İdeolojik at gözlüğü
Katı ve herkesi kapsayan dünya görüşleri kafa karışıklığı yaratan mümbit bir kaynaktır. Basit bir dogma seti, ona inananlar için büyük bir ruhsal rahatlama sağlayabilir fakat gerçeklikle her daim çatışma halindedirler ve bu yüzden de politika oluşturmak (yahut bugünün Cumhuriyetçi Partisinin ispatladığı üzere ulusal seçimlere katılmak)için zayıf bir temel sağlarlar. Siyaset veya toplum için evrensel ve kesin hakikatler sunan birilerini duyduğunuzda zihin bulanıklığı dedektörleriniz ötmeye başlamalı ve iktidara asla yakınlaşmamalarını umut etmelisiniz.
Başarı
Devletler zafer sonrasında paradoksal bir şekilde kafa karışıklığına karşı daha savunmasız olabilirler çünkü genelde aşırı güveni besler. “Zafer hastalığı” bilindik bir savaş zamanı olgusudur zira bir dizi başarı, liderlerin iştahını artırır ve onları hiçbir hata yapmayacaklarına inanmaya teşvik eder. Ve liderler kafalarıyla düşünmeye ara verip kalpleriyle ve ümitleriyle iş yapmaya bir başladıklarında tökezlemeye mahkûmdurlar.
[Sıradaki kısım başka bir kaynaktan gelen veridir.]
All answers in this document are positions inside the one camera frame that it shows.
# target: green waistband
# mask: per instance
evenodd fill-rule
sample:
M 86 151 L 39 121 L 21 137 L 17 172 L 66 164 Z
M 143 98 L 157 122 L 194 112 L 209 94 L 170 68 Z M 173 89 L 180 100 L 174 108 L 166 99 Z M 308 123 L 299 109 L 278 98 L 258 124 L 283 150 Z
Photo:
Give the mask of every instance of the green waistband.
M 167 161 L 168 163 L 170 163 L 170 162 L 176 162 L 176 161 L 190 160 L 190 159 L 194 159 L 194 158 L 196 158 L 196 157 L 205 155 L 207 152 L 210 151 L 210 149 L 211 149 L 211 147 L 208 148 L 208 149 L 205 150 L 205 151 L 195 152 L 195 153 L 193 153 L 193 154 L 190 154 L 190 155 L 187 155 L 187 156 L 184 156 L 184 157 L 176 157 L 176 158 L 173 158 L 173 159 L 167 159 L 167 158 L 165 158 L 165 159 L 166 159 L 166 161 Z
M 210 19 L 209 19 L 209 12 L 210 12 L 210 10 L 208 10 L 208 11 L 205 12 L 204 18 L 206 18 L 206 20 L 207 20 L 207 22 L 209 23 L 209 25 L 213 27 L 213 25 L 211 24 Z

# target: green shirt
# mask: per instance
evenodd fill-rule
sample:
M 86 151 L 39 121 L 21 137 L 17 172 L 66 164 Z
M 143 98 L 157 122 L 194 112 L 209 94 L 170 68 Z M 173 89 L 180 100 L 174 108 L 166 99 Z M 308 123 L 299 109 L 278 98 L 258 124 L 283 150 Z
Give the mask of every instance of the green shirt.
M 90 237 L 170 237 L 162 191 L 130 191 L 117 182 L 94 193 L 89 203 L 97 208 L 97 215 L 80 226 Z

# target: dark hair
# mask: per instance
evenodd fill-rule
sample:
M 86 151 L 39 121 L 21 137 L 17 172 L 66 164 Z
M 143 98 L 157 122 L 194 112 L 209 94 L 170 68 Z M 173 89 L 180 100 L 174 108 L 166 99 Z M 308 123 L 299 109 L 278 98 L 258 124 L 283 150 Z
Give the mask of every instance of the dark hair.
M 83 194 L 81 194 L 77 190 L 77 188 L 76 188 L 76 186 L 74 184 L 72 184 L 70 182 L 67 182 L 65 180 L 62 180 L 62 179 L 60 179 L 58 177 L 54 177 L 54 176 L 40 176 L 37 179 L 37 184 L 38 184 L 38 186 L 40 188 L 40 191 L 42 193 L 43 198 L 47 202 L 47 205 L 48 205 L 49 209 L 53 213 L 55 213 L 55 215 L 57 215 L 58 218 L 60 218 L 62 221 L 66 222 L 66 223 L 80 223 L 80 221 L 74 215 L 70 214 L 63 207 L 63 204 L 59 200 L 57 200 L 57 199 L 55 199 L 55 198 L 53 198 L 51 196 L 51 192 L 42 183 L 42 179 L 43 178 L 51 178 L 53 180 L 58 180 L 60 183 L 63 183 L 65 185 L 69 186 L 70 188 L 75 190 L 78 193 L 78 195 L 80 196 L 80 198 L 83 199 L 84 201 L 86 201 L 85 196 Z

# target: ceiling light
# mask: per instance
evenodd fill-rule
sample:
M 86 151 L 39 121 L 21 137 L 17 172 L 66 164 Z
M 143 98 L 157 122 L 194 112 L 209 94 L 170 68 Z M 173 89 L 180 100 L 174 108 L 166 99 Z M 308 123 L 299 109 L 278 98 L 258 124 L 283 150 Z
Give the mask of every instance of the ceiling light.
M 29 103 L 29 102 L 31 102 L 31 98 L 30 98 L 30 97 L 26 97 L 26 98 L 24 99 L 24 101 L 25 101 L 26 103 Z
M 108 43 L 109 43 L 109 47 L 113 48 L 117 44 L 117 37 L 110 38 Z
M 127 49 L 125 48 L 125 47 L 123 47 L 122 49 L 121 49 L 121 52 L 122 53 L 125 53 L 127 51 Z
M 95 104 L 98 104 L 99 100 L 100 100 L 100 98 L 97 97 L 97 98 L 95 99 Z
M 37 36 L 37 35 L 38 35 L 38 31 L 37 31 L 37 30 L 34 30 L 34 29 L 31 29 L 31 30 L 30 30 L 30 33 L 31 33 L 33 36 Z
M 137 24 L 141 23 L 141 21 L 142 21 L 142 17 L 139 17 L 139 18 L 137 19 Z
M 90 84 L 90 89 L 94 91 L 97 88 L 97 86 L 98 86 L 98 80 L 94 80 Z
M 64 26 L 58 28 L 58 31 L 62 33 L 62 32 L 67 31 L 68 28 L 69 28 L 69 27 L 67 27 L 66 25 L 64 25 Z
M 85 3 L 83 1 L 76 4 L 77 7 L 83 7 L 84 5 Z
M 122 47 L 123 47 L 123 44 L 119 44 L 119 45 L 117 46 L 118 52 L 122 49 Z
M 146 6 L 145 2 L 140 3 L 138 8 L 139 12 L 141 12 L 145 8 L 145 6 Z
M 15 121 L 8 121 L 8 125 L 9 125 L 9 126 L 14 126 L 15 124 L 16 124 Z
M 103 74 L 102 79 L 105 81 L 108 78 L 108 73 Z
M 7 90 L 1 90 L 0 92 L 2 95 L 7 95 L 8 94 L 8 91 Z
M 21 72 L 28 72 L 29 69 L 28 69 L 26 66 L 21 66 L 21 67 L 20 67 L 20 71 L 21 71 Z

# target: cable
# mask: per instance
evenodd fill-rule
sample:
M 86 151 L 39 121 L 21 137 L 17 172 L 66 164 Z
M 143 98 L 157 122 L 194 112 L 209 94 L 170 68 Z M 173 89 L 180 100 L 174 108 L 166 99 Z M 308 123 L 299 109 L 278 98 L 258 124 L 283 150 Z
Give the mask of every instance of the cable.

Konfüzyonizm’in Uluslararası İlişkilerde bir düşünce ekolü olacağını gerçekten sanmıyorum; hem zaten yanılgı/yanlış algılama olgusuyla ilgili oldukça geniş bir literatür var. Fakat konfüzyonizm bize şunu hatırlatmaktadır: ulusal liderlerimizin yaptıkları bizi hayrete düşürdüğünde, bunun açık izahı, onların da bizim kadar kafa karışıklığı yaşadıklarıdır. Bazen daha fazlasıdır.